Depuis l’ignoble décès de George Floyd aux mains de la police de Minneapolis et le mouvement de manifestation qu’il a déclenché, plusieurs remettent en question le rôle et les pouvoirs des policiers. C’est à peu près temps.
Depuis des années, la culture nord-américaine met les policiers sur un piédestal. C’est comme si les hommes et femmes en bleu ne pouvaient faire aucun mal. On sait pourtant depuis des années qu’il y a des policiers véreux et violents. On sait qu’il y en a qui utilisent le pouvoir que nous leur donnons pour obtenir toutes sortes de faveurs, financières, sexuelles ou autres. Et l’injustice policière ne se manifeste pas juste envers des groupes minoritaires comme les Noirs ou les Autochtones — même si ceux-ci sont particulièrement visés —, mais envers tout le monde.
Il est désolant qu’il ait fallu la mort de George Floyd et le ras-le-bol qu’elle a déclenché pour qu’enfin, nous commencions à discuter du pouvoir qu’ont les policiers. Parce que, ne nous leurrons pas, tout dans ce débat est une question de pouvoir et d’argent.
Nous remettons un pouvoir immense à des gens souvent mal formés, nous leur enseignons que toute interaction avec des civils est dangereuse et nous leur donnons le pouvoir de vie et de mort sans conséquence. Ils ont des guns alors que la plupart d’entre nous n’en avons pas. De plus, notre système de justice excuse leurs bévues souvent sans grandes conséquences, et ce, depuis des décennies. Qui ne se souvient pas de la bastonnade subie par Rodney King aux mains de policiers finalement trouvés non coupables.
Et c’est pareil au Canada.

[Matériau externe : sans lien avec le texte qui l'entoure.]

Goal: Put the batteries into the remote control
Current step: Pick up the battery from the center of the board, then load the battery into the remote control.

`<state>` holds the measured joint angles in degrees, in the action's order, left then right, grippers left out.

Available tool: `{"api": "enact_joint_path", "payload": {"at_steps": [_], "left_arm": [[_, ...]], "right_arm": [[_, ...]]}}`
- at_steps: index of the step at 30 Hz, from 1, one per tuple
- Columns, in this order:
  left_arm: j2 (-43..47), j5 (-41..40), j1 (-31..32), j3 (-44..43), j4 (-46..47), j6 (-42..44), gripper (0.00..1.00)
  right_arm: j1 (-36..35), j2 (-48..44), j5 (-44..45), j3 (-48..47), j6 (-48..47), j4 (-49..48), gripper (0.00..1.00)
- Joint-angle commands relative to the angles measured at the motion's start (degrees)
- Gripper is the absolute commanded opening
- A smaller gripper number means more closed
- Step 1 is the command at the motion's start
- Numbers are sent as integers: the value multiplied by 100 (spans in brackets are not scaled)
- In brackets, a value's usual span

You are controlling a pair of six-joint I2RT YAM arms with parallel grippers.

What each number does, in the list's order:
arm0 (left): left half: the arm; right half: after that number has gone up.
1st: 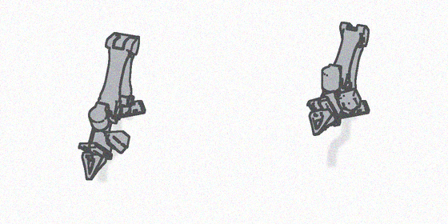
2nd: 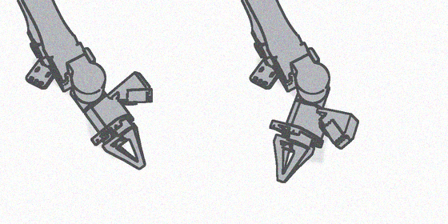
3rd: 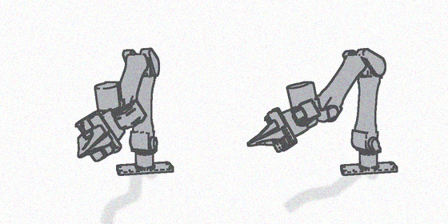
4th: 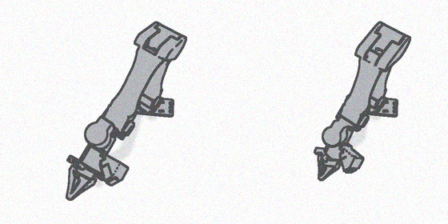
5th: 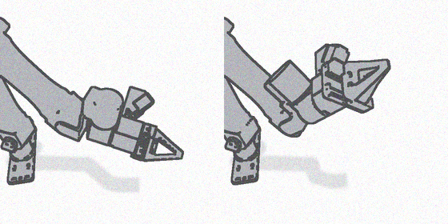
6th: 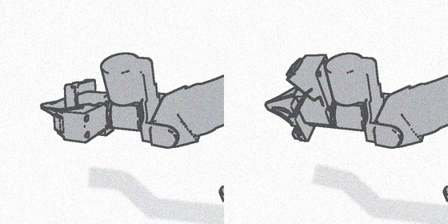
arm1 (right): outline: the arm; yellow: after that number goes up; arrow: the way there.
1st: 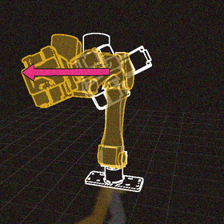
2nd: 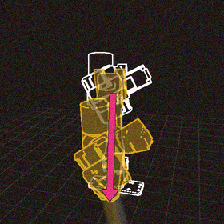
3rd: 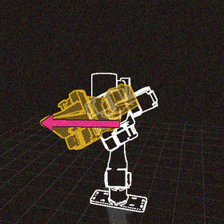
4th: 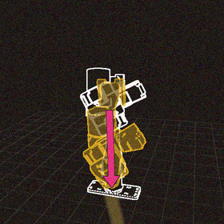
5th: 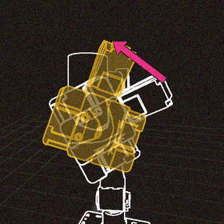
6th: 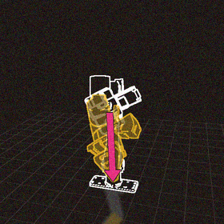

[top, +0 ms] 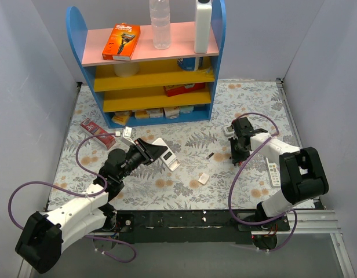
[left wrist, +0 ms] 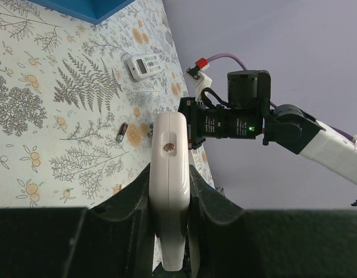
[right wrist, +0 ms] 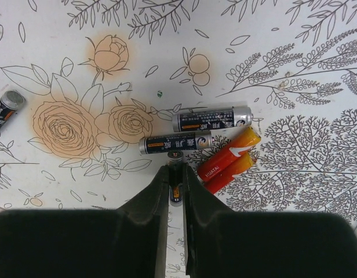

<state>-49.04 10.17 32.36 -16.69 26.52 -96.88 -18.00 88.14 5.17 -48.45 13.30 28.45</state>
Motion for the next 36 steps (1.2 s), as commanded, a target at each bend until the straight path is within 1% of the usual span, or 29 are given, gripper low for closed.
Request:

Qui ne se souvient pas des policiers sherbrookois armés jusqu’aux dents qui, dans les années 1980, ont fait irruption dans une chambre de motel et ont tué froidement deux innocents poseurs de tapis. Ils s’étaient trompés de chambre. Non coupables.
Il est temps que les autorités politiques se penchent sur le rôle, le financement et le type de travail que nous confions aux policiers. La première étape dans cette revue sera bien sûr de dégriffer les fameuses associations de police, alias des unions. Beaucoup de ces unions ont élevé le pouvoir policier au niveau du «bullying» et elles se servent de ce pouvoir pour défendre des ripoux et pour sanctionner leurs propres membres qui osent dénoncer les malversations de leurs collègues. Il faut que ça cesse.

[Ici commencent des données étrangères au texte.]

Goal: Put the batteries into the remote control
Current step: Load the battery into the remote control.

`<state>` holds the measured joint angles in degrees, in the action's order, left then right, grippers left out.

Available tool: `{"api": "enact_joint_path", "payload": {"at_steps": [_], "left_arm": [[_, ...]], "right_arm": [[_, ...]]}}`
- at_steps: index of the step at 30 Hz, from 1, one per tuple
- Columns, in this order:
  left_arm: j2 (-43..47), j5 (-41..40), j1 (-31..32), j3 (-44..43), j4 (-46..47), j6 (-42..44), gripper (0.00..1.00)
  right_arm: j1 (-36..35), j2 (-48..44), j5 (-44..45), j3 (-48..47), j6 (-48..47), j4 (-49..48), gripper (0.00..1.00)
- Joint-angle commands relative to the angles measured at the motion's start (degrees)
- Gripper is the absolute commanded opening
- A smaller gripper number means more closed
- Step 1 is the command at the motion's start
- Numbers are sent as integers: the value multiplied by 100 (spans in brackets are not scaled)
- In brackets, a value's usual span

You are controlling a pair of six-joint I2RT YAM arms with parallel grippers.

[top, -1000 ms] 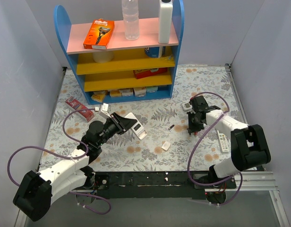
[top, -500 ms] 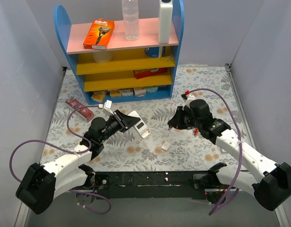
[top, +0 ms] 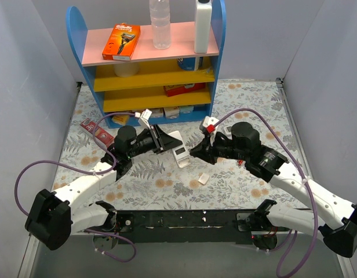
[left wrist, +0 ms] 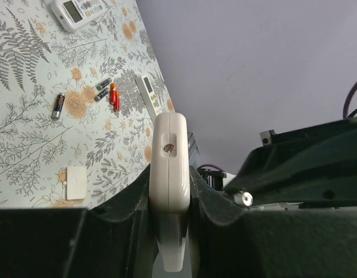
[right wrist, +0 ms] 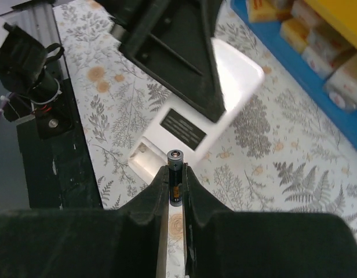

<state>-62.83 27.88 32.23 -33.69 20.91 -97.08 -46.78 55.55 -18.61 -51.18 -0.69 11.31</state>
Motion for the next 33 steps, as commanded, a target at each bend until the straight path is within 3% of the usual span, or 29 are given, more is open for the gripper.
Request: {"api": "enact_joint_path", "payload": {"at_steps": [1,5,12,33], "left_arm": [[-212,753,-68,-584,-543,259,0],[-353,982,-85,-927,-868,365,0],[-485,1351,-85,-1245,-1062,418,0],[-458,1651,-94,-1570,-1352,593,0]], "right_arm": [[-164,-115,-880,-375,-1169,-270,1],[-278,-36,-1503,-577,-1652,-16,1],[-428,131,-1804,-656,-2207,205,1],[-525,676,-1699,-806,-2910,1004,1]]}}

Depuis quelques semaines, on parle aussi d’éliminer les forces policières ou de réduire leur financement. Ce sont des couteaux à deux tranchants. Ceux qui croient qu’on peut éliminer les forces policières sans mettre la société en danger se mettent un doigt dans l’œil. La nature humaine fait que nous aurons toujours besoin de la protection de policiers. Quant au financement, il est clair qu’il pourrait être réduit, mais il faudra s’assurer que les épargnes seront réutilisées pour payer d’autres intervenants — travailleurs sociaux, psychologues, conseillers — mieux placés pour régler des problèmes que nous confions en ce moment à des policiers.
Les questions sont compliquées et nous ne trouverons pas de solutions miracles, mais il est bon que nous examinions enfin le rôle de la police.